### EXERCISE AIM
For this exercise, transcribe every line of the material exactly and skip the pictures.

____________________

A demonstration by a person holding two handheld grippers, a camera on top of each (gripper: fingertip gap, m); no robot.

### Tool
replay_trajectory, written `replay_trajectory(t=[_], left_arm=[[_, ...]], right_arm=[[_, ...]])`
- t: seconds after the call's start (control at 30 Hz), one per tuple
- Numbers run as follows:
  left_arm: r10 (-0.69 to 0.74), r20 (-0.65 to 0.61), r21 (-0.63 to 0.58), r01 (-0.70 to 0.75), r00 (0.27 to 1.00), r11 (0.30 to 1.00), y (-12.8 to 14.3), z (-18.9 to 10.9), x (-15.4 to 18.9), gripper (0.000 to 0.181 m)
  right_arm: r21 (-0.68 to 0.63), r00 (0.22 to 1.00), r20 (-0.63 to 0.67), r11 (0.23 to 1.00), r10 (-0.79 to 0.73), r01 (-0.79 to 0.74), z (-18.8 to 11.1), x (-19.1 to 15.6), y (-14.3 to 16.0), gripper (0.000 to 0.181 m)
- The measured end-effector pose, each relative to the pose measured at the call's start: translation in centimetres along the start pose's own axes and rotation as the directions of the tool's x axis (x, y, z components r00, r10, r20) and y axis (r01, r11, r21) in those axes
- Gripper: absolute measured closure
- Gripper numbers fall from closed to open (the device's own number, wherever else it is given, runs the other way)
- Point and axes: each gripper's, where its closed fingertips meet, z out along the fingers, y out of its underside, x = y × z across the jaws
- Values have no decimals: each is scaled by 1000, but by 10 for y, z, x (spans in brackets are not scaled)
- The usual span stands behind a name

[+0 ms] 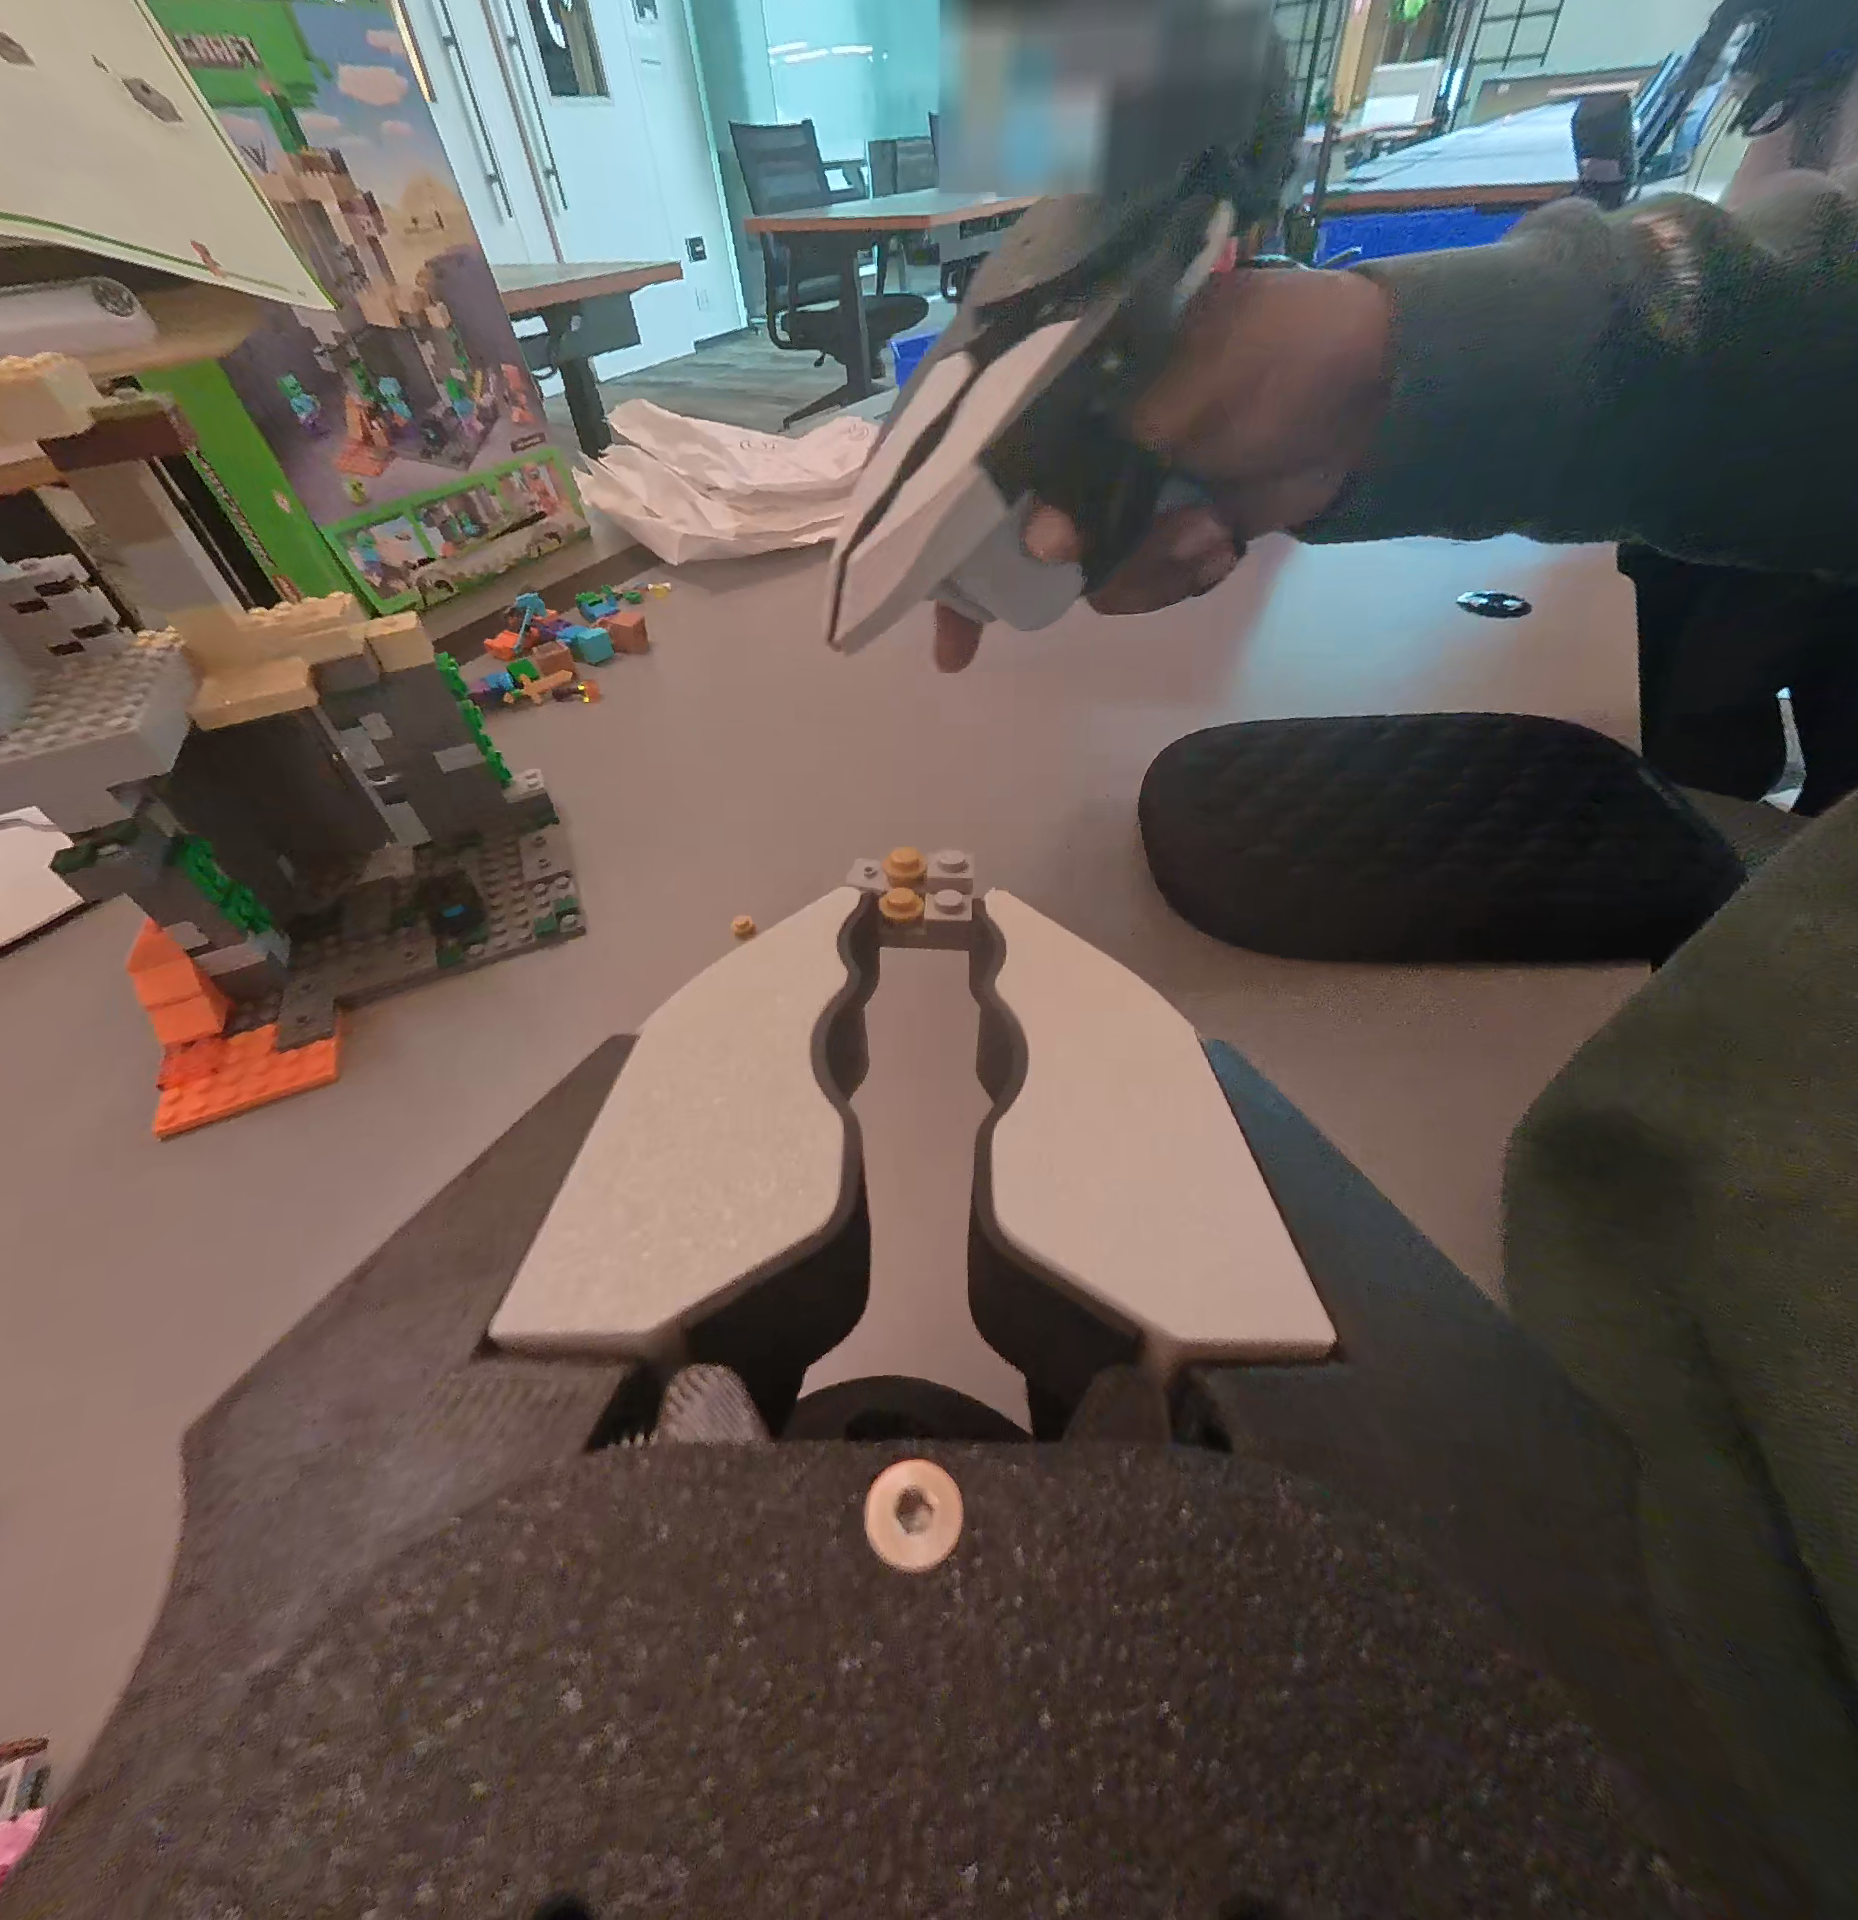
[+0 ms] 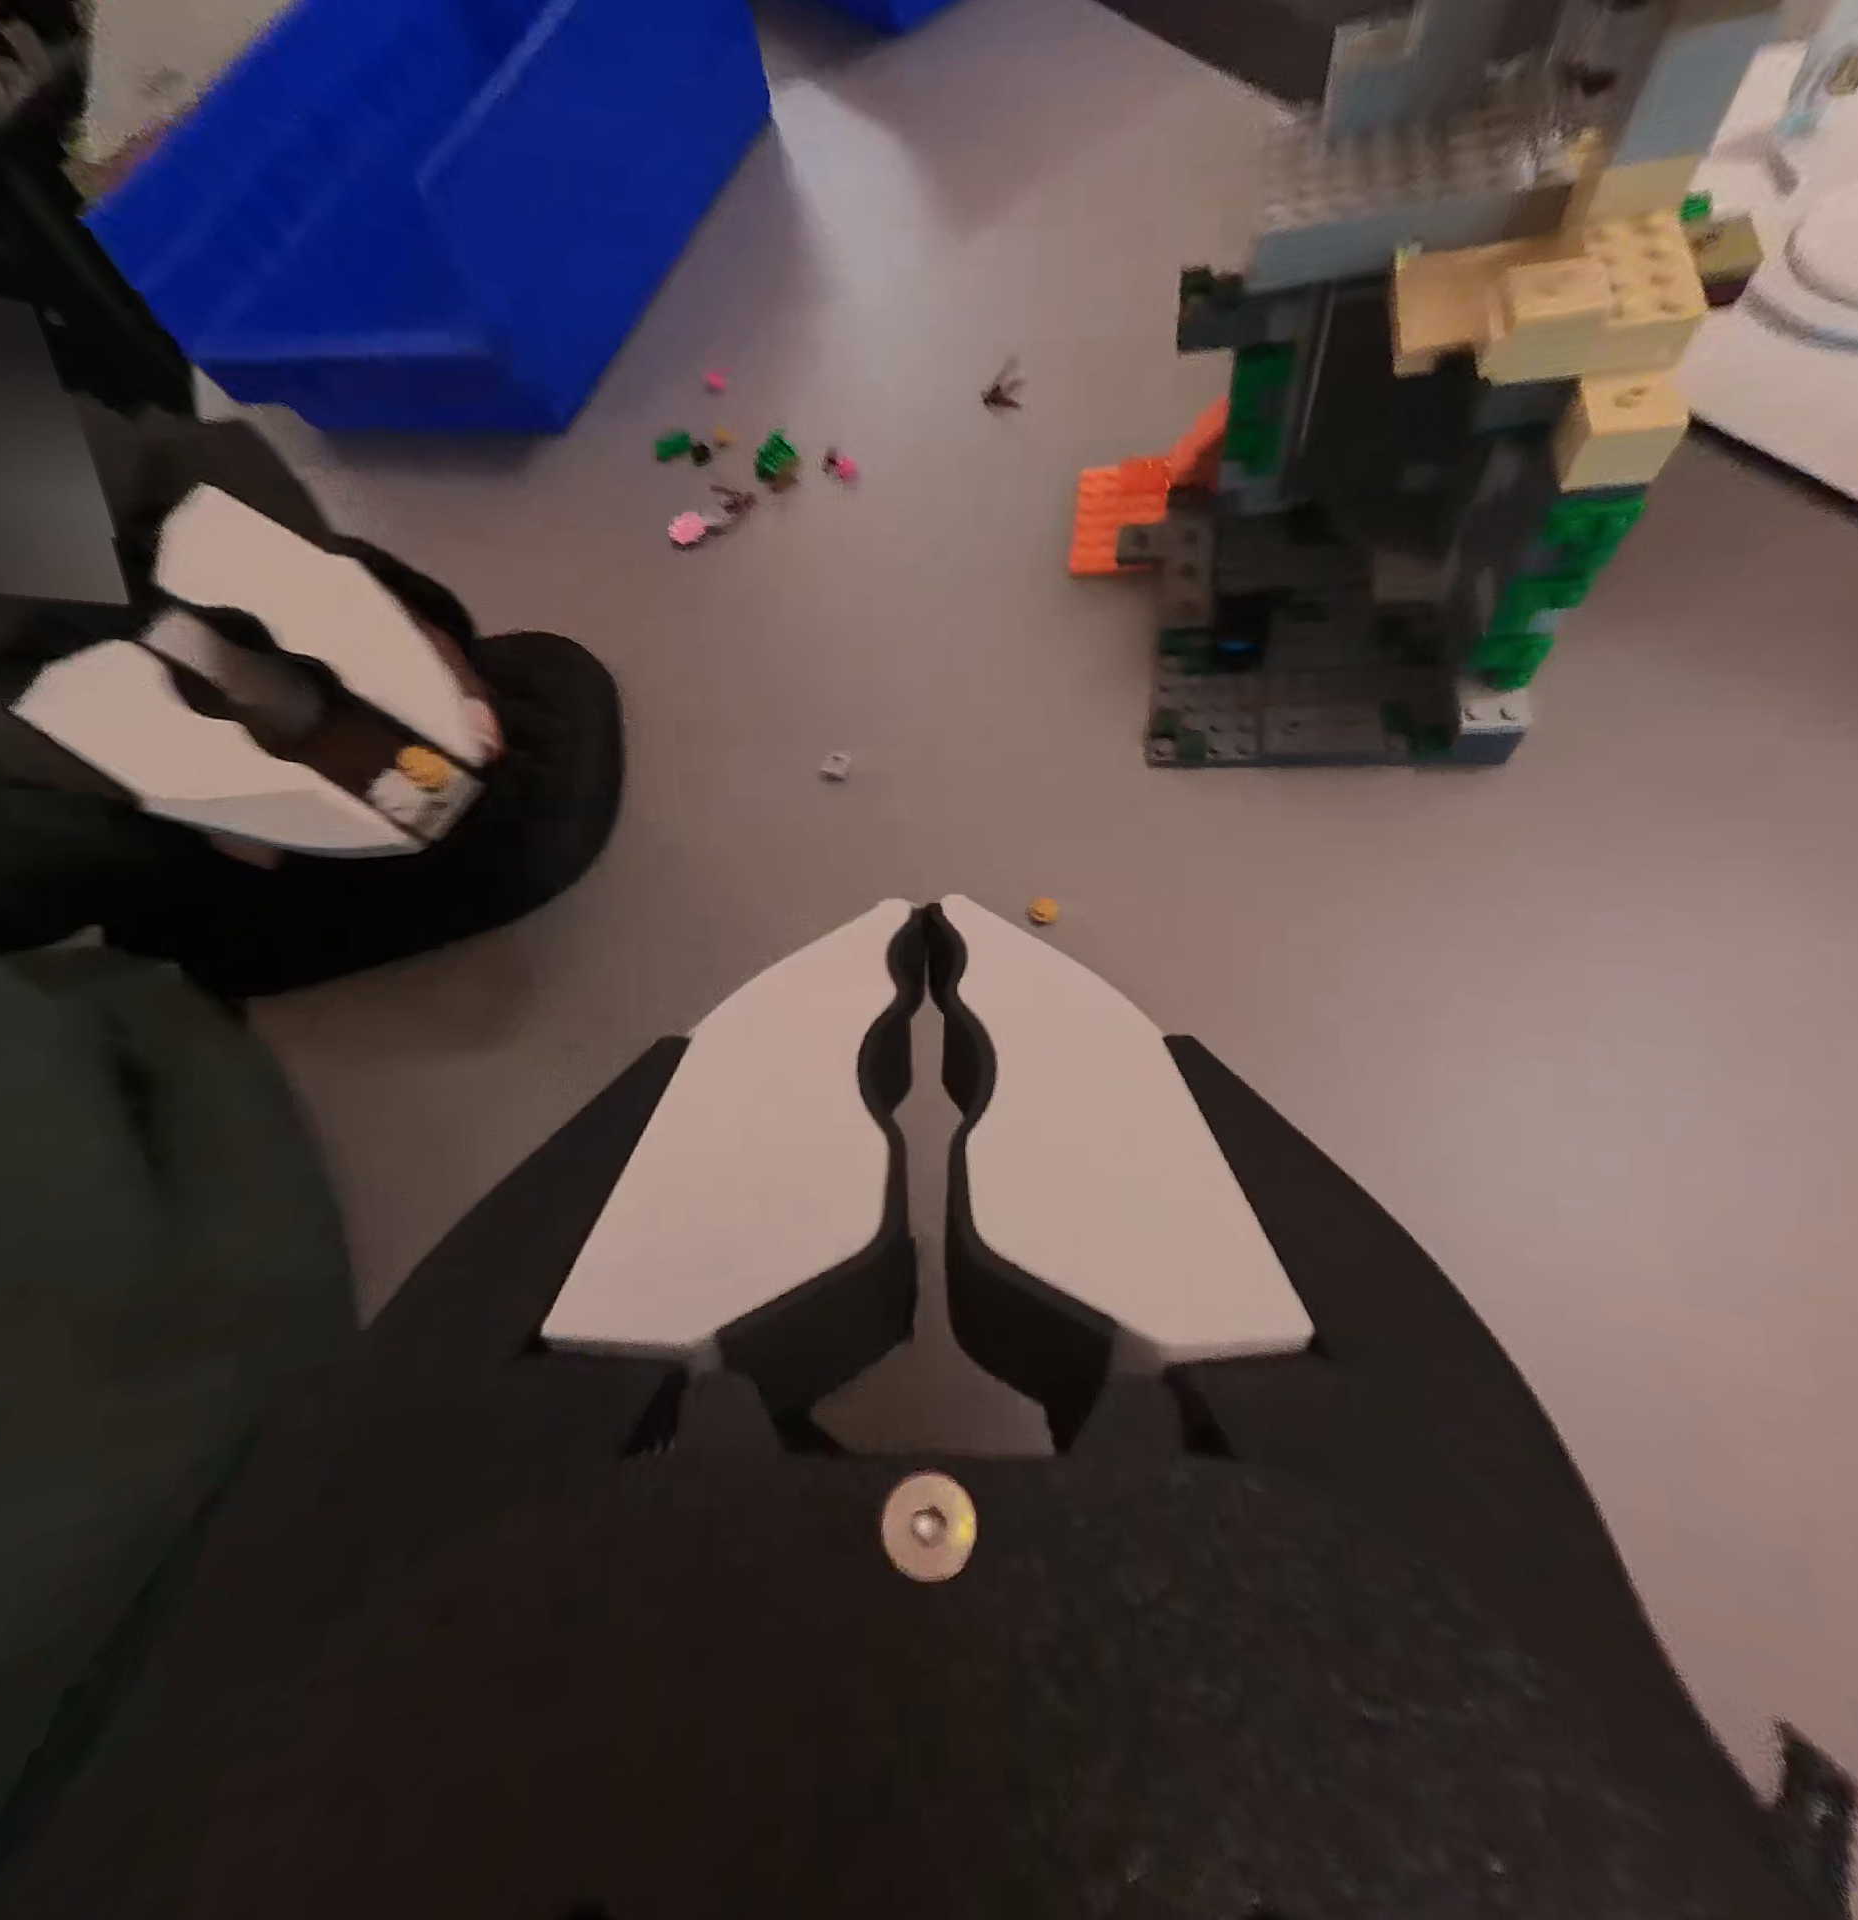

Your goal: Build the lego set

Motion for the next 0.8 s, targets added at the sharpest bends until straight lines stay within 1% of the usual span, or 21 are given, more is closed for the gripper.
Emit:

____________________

### ANSWER TO THE PROBLEM
A demonstration by a person holding two handheld grippers, a camera on top of each (gripper: fingertip gap, m); no robot.

### Tool
replay_trajectory, written `replay_trajectory(t=[_], left_arm=[[_, ...]], right_arm=[[_, ...]])`
- t: seconds after the call's start (control at 30 Hz), one per tuple
- Numbers run as follows:
  left_arm: r10 (-0.69 to 0.74), r20 (-0.65 to 0.61), r21 (-0.63 to 0.58), r01 (-0.70 to 0.75), r00 (0.27 to 1.00), r11 (0.30 to 1.00), y (-12.8 to 14.3), z (-18.9 to 10.9), x (-15.4 to 18.9), gripper (0.000 to 0.181 m)
  right_arm: r21 (-0.68 to 0.63), r00 (0.22 to 1.00), r20 (-0.63 to 0.67), r11 (0.23 to 1.00), r10 (-0.79 to 0.73), r01 (-0.79 to 0.74), z (-18.8 to 11.1), x (-19.1 to 15.6), y (-14.3 to 16.0), gripper (0.000 to 0.181 m)
- The measured end-effector pose, each relative to the pose measured at the call's start: translation in centimetres along the start pose's own axes and rotation as the directions of the tool's x axis (x, y, z components r00, r10, r20) and y axis (r01, r11, r21) in those axes
- Gripper: absolute measured closure
- Gripper numbers fall from closed to open (the device's own number, wherever else it is given, runs the other way)
- Point and axes: each gripper's, where its closed fingertips meet, z out along the fingers, y out of its underside, x = y × z across the jaws
- Values have no decimals: each is scaled by 1000, but by 10 for y, z, x (spans in brackets are not scaled)
- The usual span stands behind a name

[+0 ms] 
[+0 ms] 

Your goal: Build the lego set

Motion for the next 0.8 s, targets added at the sharpest bends until straight lines stay within 1% of the usual span, or 21 are given, more is closed for the gripper.
Emit:

Nothing further is needed to complete this exercise.